The resultant amorphous SiC particles produced by the plasma torch spraying can then be optionally classified into desired size ranges before use. As mentioned above, one use of the amorphous SiC particles is in the preparation of EBCs for CMCs, for example, in the preparation of bond coats for EBCs.

Thus, in some embodiments, in method for preparation of an EBC on a CMC substrate, a layer is applied to the CMC substrate wherein the layer comprises amorphous SiC particles prepared by the plasma torch/gun spraying method described above. The layers of the EBC can include one or more bond coats layers and one or more top coat layers.
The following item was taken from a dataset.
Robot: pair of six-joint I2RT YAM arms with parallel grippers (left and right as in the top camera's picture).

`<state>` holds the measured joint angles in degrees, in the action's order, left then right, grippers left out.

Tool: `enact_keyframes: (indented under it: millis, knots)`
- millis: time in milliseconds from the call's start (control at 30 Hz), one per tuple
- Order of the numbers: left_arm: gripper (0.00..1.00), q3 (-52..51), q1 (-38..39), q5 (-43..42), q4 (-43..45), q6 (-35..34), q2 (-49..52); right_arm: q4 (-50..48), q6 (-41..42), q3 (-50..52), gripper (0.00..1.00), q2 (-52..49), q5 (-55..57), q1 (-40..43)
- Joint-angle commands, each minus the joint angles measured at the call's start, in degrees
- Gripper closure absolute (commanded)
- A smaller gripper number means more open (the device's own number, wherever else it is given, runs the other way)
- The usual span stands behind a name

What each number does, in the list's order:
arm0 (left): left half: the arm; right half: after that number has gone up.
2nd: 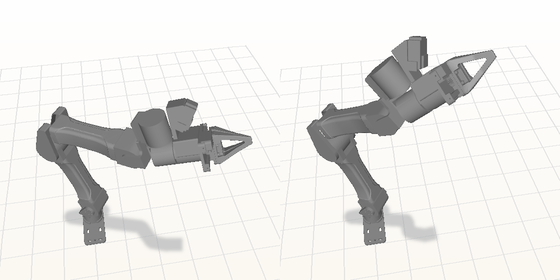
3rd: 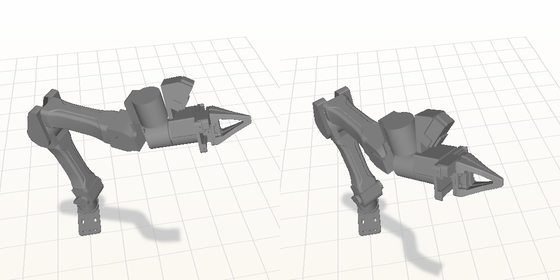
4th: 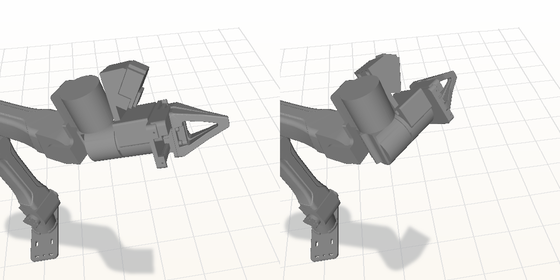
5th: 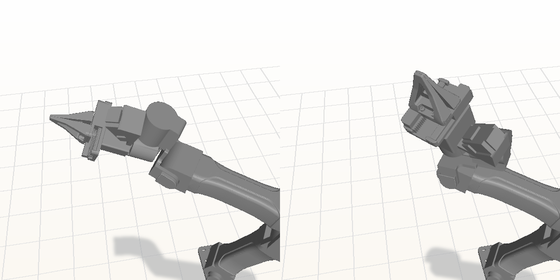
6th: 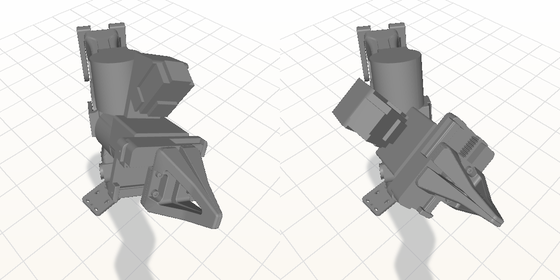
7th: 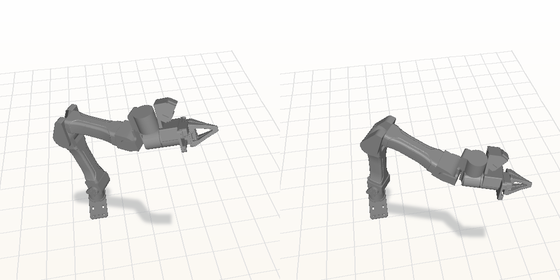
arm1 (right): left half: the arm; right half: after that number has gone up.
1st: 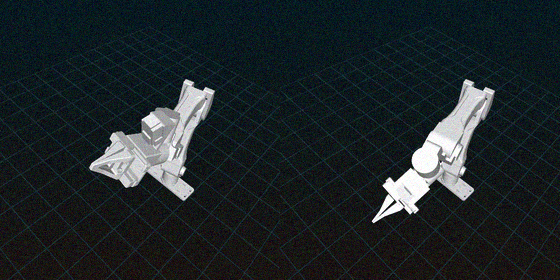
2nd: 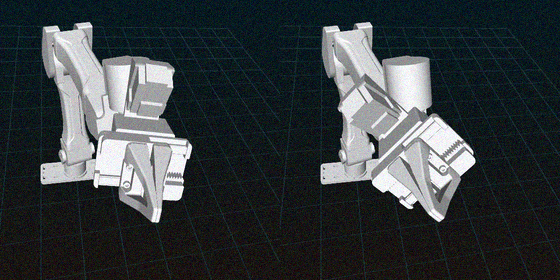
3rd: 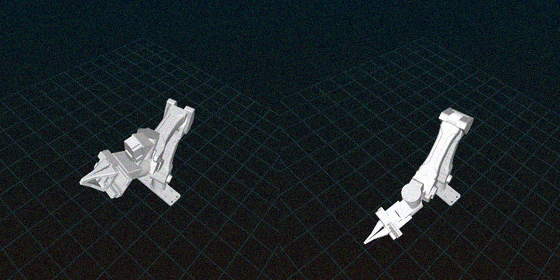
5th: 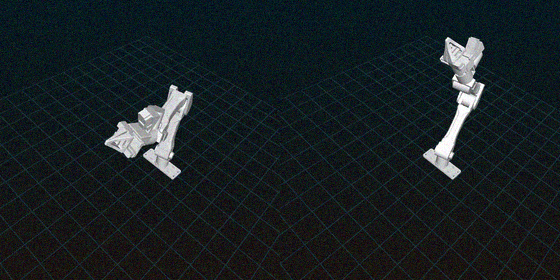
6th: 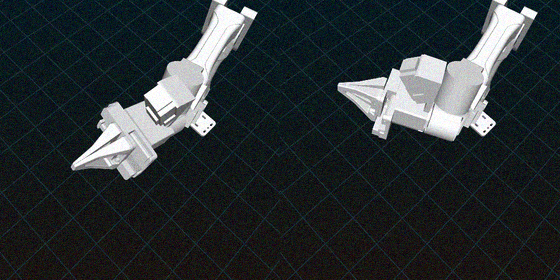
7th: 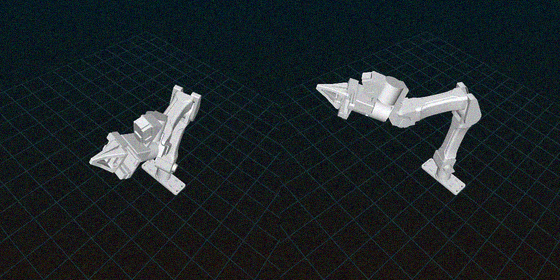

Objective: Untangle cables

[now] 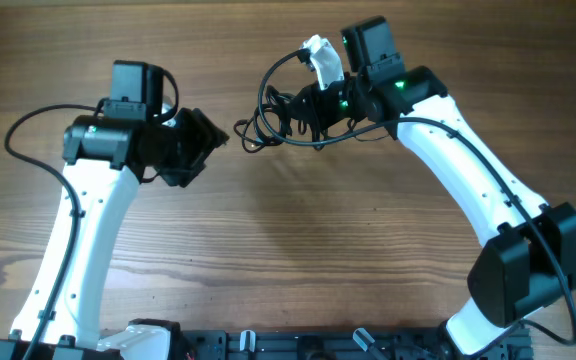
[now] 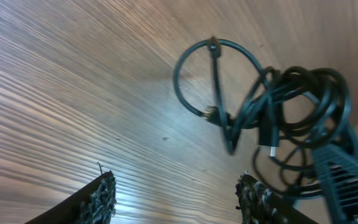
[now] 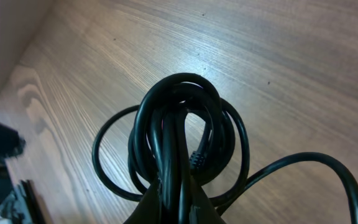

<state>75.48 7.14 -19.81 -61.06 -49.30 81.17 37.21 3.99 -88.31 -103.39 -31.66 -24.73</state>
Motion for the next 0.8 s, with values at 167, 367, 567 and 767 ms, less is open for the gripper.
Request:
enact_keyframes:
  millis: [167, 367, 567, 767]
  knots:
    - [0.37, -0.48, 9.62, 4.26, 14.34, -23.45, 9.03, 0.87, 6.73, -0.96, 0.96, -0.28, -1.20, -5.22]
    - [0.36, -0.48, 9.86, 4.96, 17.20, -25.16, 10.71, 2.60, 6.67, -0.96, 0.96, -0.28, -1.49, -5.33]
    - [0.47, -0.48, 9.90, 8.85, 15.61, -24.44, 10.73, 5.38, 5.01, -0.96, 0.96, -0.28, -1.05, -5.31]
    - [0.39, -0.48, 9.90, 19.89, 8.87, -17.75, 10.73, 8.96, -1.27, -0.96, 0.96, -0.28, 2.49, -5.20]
These layers of the EBC can be applied to the CMC substrate by a variety of processes including atmospheric plasma spray (APS), low pressure plasma spray (LPPS), chemical vapor deposition (CVD), physical vapor Deposition (PVD), electron beam-physical vapor deposition (EB-PVD), or plasma-spray physical vapor deposition (PS-PVD), polymer deposition, and slurry coatings.

In some embodiments, a layer comprising amorphous SiC particles prepared by the plasma torch/gun spraying method is applied as a bond coat layer to a CMC substrate. The layer is formed by preparing a slurry of the amorphous SiC particles, prepared by the plasma torch/gun spraying method, in a solvent or dispersion medium, and applying the slurry to the CMC substrate, for example, by spraying.
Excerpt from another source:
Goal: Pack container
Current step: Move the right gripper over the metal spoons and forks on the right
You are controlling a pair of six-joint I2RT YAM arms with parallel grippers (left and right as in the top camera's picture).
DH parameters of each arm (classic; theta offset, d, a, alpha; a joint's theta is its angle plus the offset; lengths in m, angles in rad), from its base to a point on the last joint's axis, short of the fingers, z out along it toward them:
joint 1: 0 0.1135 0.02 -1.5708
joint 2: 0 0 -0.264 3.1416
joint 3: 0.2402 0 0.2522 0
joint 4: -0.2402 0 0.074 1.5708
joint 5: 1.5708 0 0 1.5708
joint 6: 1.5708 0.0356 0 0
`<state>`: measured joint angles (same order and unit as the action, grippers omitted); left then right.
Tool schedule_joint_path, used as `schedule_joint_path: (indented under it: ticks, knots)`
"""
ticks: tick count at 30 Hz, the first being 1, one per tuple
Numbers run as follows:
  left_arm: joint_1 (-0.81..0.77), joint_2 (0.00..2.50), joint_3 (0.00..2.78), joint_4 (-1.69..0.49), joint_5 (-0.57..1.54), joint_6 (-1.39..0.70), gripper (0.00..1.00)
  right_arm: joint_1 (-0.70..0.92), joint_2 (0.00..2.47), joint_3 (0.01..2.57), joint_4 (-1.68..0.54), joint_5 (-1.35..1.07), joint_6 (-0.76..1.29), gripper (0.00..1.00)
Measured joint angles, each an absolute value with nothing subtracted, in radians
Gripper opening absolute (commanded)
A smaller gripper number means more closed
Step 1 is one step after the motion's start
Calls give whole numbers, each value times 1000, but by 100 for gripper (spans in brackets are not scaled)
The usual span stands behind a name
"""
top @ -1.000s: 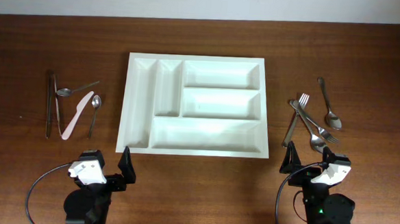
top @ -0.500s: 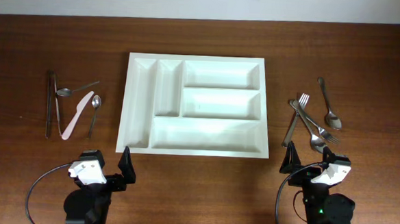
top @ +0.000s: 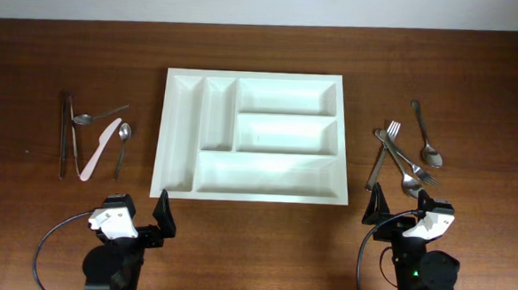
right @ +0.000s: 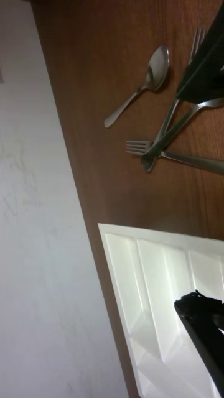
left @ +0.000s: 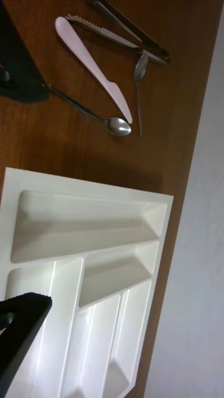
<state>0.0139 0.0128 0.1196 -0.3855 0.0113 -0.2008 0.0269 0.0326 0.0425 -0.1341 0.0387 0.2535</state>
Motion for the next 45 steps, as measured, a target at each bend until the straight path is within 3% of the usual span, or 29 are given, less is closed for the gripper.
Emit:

By way of an exemplary embodiment, a method aspect of the present disclosure comprises generating a plasma jet, in a plasma torch (e.g., an Oerlikon Metco SinplexPro™ plasma spray gun) using, for example, an argon/hydrogen mixture as a plasma generating gas and power settings of around 520 A at 42 V (+/−10%). Liquid polycarbosilane, StarPCS™ SMP-10, is atomized using, for example, a BETE XA air atomizing nozzle, with air or argon as the carrier gas. The atomized polycarbosilane droplets are injected into the plasma jet as a cross flow downstream form the nozzle of the plasma torch. Flow rate and temperature of the plasma existing the nozzle are 70 scfh and approx. 7000° C., respectively. In the jet plume, the polycarbosilane undergoes pyrolysis and amorphous SiC particles form. The residence time of the particles in the plasma jet is, for example, 0.5 to 2 msec, before the particles are quenched in a water both. The distance from the nozzle to the water bath quench is about 300 mm.
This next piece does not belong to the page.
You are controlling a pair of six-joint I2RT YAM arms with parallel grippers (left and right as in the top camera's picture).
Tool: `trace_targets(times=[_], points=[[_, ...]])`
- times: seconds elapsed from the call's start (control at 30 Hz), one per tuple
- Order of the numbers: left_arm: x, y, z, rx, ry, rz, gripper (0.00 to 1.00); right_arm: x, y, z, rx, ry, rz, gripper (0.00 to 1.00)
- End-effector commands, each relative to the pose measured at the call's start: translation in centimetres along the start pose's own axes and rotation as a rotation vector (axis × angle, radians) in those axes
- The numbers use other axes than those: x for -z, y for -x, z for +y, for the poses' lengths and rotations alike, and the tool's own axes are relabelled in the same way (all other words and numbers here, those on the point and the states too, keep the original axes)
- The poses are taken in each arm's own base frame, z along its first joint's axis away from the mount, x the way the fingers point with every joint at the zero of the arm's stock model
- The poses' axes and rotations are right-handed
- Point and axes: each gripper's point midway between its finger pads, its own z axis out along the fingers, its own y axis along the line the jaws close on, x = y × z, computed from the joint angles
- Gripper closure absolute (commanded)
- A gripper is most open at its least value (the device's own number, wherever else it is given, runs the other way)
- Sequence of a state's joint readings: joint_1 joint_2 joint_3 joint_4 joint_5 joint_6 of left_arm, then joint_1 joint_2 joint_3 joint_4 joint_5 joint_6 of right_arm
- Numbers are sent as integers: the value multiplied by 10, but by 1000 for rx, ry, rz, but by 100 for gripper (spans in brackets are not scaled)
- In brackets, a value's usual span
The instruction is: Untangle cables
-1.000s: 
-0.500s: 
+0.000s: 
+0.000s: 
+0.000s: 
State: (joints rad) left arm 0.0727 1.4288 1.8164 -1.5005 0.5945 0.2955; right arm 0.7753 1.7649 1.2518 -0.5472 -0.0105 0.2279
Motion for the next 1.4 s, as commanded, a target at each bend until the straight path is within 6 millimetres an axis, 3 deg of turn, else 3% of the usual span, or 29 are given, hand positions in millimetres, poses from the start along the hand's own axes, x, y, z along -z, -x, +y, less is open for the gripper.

By way of a further exemplary embodiment, a method aspect of the present disclosure comprises forming a slurry from the resultant amorphous SiC particles of the above exemplary embodiment. The slurry is prepared by mixing the amorphous SiC particles in water and ammonia based salts. The slurry is then applied to the surface of a SiC/SiC CMC substrate by an HVLP (High Volume Low Pressure) spray system to form a bond coat layer on the substrate.

The corresponding structures, material, acts, and equivalents of all means or steps plus function elements in the claims below are intended to include any structure, material, or act for performing the function in combination with other claimed elements are specifically claimed. The description of the present invention has been presented for purposes of illustration and description, but is not intended to be exhaustive or limited to the invention in the form disclosed. Many modifications and variations will be apparent to those of ordinary skill without departing from the scope and spirit of the invention. The embodiment was chosen and described in order to best explain the principles of the invention and the practical application, and to enable others of ordinary skill in the art to understand the invention for embodiments with various modifications as are suited to the particular use contemplated.

Modifications and equivalents may be made to the features of the claims without departing from the spirit or scope of the invention. Thus, it is intended that the present invention covers the modifications and variations disclosed above provided that these changes come within the scope of the claims and their equivalents.